**Work instructions**. What is the count of lines in the listing below that hold the string "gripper"? Reply with that number alone.
★ ★ ★ ★ ★ ★ ★
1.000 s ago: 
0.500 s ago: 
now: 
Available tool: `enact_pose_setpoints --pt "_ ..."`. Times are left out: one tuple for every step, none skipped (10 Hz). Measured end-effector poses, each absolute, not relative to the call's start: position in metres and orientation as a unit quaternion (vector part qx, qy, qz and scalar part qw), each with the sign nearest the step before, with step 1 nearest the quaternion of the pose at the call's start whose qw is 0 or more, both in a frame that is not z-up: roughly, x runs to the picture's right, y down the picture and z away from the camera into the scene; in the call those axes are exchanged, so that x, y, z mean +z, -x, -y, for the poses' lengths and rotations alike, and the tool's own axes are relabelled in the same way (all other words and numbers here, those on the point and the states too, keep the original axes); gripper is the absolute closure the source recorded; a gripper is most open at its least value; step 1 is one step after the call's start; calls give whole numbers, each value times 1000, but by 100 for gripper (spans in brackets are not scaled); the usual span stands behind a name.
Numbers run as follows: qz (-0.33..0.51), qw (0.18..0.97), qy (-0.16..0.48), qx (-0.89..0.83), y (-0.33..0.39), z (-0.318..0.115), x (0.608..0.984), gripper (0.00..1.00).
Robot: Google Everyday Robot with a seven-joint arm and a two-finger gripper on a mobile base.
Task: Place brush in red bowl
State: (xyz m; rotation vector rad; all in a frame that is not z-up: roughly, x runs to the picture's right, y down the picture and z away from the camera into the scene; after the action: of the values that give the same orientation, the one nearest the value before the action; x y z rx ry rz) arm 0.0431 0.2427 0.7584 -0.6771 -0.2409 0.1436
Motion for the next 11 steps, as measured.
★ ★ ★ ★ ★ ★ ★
**Written answer**. 3